# Your task
From the records below, print only the part that opens with the line containing "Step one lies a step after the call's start" and closes with the line containing "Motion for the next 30"; omit the pictures.

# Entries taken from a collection
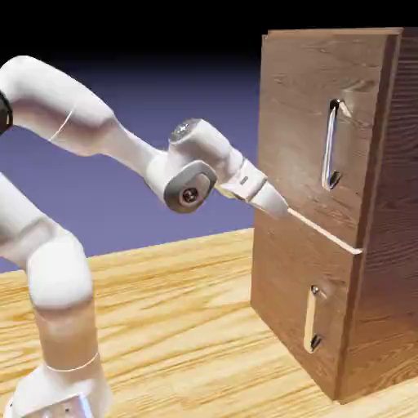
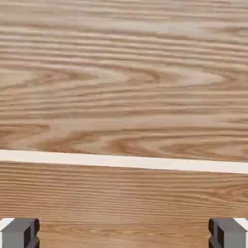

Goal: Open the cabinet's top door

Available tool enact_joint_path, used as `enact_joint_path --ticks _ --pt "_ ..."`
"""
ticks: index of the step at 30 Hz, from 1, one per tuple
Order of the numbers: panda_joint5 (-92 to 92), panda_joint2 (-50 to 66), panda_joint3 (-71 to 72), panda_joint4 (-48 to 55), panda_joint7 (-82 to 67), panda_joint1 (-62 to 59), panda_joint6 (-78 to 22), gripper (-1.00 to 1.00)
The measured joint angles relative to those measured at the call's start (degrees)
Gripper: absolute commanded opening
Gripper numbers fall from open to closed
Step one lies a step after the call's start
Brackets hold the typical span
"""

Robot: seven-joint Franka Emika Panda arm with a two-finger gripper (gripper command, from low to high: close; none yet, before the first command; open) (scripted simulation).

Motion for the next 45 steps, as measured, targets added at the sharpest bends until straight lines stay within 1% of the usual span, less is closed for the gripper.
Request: enact_joint_path --ticks 45 --pt "-112.15 -19.0 -39.06 20.16 82.22 26.27 6.09 0.0"
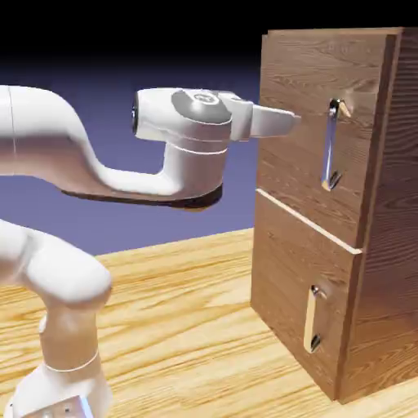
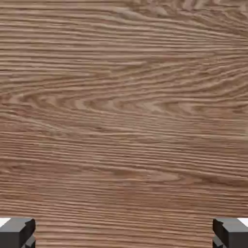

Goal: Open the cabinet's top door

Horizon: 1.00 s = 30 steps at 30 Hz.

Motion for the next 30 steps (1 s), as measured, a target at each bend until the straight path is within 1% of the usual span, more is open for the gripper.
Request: enact_joint_path --ticks 15,16,20,21,23,30 --pt "-37.12 -6.29 -12.93 6.67 27.21 8.69 2.02 0.0" --pt "-37.12 -6.29 -12.93 6.67 27.22 8.7 2.02 0.0" --pt "-38.02 -3.32 -16.9 11.31 27.41 16.9 -1.0 0.0" --pt "-38.19 -2.75 -17.66 12.19 27.45 18.46 -1.57 -1.0" --pt "-38.19 -2.75 -17.66 12.19 27.45 18.47 -1.57 -1.0" --pt "-32.51 -2.96 -7.67 2.59 28.18 3.93 -6.78 -1.0"
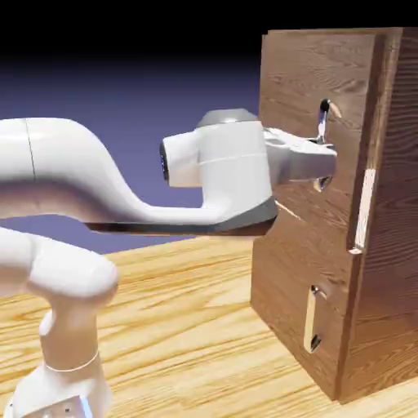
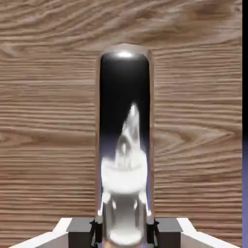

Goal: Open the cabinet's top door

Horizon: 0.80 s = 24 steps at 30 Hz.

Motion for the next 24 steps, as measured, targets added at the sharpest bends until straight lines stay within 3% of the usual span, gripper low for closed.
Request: enact_joint_path --ticks 13,24 --pt "17.56 -5.16 21.27 -15.05 -2.75 -27.0 -5.08 -1.0" --pt "42.21 -15.09 39.17 -25.11 -12.87 -48.63 -2.71 -1.0"
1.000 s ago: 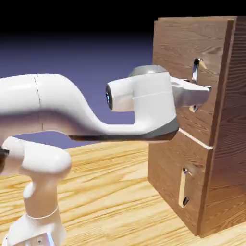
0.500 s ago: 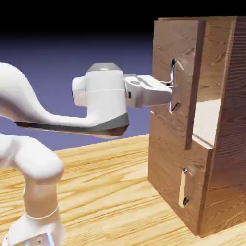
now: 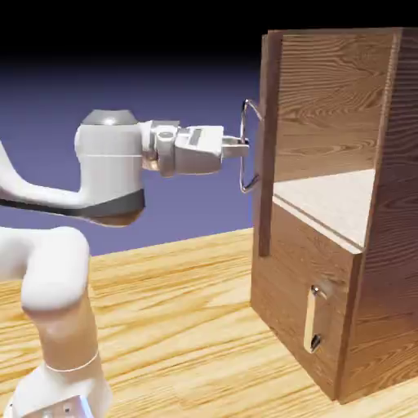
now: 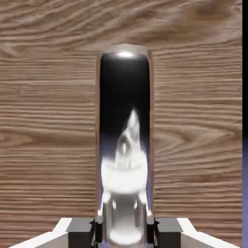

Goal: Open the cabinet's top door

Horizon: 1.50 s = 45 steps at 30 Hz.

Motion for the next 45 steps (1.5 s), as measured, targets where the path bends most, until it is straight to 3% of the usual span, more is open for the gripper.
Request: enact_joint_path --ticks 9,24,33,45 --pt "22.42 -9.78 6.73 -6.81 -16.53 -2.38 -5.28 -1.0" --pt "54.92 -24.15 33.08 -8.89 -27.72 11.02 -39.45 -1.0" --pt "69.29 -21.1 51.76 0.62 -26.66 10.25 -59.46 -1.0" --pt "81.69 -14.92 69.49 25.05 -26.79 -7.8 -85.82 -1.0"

# Expected output
Step one lies a step after the call's start
Brackets hold the typical span
"""

Robot: seven-joint Franka Emika Panda arm with a two-finger gripper (gripper command, from low to high: close; none yet, before the first command; open) (scripted simulation).

Motion for the next 45 steps, as measured, targets added at the sharpest bends until straight lines stay within 1% of the usual span, less is closed for the gripper.
Request: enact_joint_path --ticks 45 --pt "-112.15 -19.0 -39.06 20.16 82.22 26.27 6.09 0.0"

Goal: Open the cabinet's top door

Horizon: 1.00 s = 30 steps at 30 Hz.

Motion for the next 30 steps (1 s), as measured, a target at each bend until the straight path is within 1% of the usual span, more is open for the gripper.

That is the entire output.